To configure topology-aware scheduling with the topology/block plugin,

  • SageMaker HyperPod automatically configures the topology/block plugin. If you want to configure the plugin, specify the following in the topology.conf file in your Slurm configuration directory:

    BlockName=us1 Nodes=ultraserver1-[0-17] BlockName=us2 Nodes=ultraserver2-[0-17] BlockSizes=18
  • Ensure your slurm.conf includes:

    TopologyPlugin=topology/block

Usage

When submitting jobs, you can use the following additional arguments with sbatch and srun commands:

  • --segment=N: Specify the number of nodes to group together. The size of the segment must be less than or equal to the planning block size.

  • --exclusive=topo: Request that no other jobs be placed on the same block. This is useful for benchmarking and performance-sensitive applications.

The following are sample scenarios you might consider when thinking about allocating blocks.

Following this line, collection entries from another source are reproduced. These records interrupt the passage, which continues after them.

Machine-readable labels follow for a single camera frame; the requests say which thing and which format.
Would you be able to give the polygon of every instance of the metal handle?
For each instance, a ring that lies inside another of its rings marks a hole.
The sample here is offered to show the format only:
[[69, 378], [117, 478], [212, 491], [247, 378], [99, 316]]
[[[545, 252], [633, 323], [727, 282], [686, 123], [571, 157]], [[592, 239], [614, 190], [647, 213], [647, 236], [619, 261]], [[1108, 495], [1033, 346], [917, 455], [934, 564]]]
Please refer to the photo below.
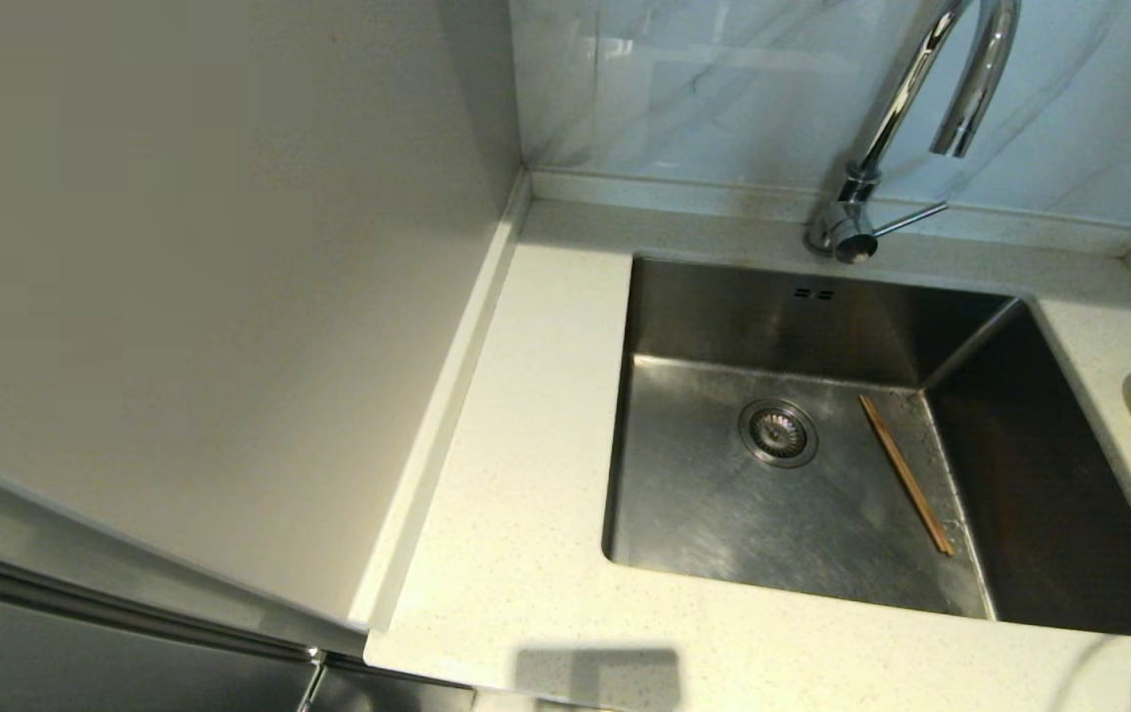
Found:
[[948, 209], [948, 201], [941, 200], [940, 202], [933, 203], [929, 208], [922, 208], [910, 216], [900, 217], [899, 220], [892, 220], [887, 223], [887, 225], [879, 226], [878, 229], [873, 231], [873, 237], [882, 237], [883, 234], [891, 234], [897, 229], [906, 228], [906, 226], [913, 225], [918, 220], [924, 220], [930, 216], [936, 216]]

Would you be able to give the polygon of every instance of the backsplash trim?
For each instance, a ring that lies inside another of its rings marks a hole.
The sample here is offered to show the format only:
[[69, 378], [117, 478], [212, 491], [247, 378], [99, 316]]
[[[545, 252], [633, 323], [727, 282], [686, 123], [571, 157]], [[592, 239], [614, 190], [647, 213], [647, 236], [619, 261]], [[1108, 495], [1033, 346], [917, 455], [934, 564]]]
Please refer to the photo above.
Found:
[[[615, 177], [556, 170], [534, 170], [530, 180], [535, 198], [539, 200], [787, 223], [811, 220], [821, 200], [821, 194], [810, 190]], [[875, 198], [870, 202], [878, 225], [922, 207], [908, 200]], [[1124, 258], [1131, 252], [1131, 225], [1021, 210], [953, 206], [905, 232], [1107, 258]]]

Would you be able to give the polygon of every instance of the refrigerator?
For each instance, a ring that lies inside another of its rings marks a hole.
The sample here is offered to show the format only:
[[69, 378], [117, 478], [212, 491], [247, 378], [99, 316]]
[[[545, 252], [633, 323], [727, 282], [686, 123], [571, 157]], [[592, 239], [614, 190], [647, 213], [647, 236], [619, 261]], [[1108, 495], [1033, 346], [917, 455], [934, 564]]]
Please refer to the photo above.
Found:
[[459, 712], [474, 697], [0, 562], [1, 712]]

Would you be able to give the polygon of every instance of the stainless steel sink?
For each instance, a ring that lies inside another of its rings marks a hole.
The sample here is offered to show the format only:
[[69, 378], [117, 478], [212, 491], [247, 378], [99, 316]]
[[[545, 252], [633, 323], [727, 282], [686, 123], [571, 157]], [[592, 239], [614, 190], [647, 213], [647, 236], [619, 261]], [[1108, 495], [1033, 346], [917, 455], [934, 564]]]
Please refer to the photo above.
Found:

Allocate a whole block of nodes on an empty system

sbatch -N18

Allocate two blocks of nodes on an empty system

sbatch -N36

Allocate 18 nodes on one block + 6 nodes on another block

sbatch -N24

Allocate 12 nodes on one block and 12 nodes on another block

sbatch -N24 —segment=12

With —exclusive=topo, job must be placed on block with no other jobs

sbatch -N12 —exclusive=topo

Best practices for UltraServer topology

For optimal performance with UltraServer architecture in SageMaker HyperPod:

  • Set appropriate block sizes: Configure BlockSizes=18 (or 17 if one node is spare) to match the UltraServer architecture.

  • Use segments for better availability: Use --segment=16, --segment=8, or --segment=9 with srun and sbatch commands to improve job scheduling flexibility.

  • Consider job size and segment size:

    • If BlockSizes=18, jobs with up to 18 instances will always run on a single UltraServer.

    • If BlockSizes=16, jobs with fewer than 16 instances will always run on a single UltraServer, while jobs with 18 instances may run on one or two UltraServers.

When thinking about segmenting, consider the following

  • With --segment=1, each instance can run on a separate UltraServer.

  • With -N 18 --segment 9, 9 nodes will be placed on one UltraServer, and another 9 nodes can be placed on the same or another UltraServer.

  • With -N 24 --segment 8, the job can run on 2 or 3 UltraServers, with every 8 nodes placed together on the same server.

Limitations in SageMaker HyperPod topology aware scheduling

The topology/block plugin has limitations with heterogeneous clusters (clusters with different instance types):

  • Only nodes listed in blocks are schedulable by Slurm

  • Every block must have at least BlockSizes[0] nodes

For heterogeneous clusters, consider these alternatives:

  • Do not use the block plugin with heterogeneous clusters. Instead, isolate UltraServer nodes in a different partition.

  • Create a separate cluster with UltraServers only in the same VPC and use Slurm's multicluster setup.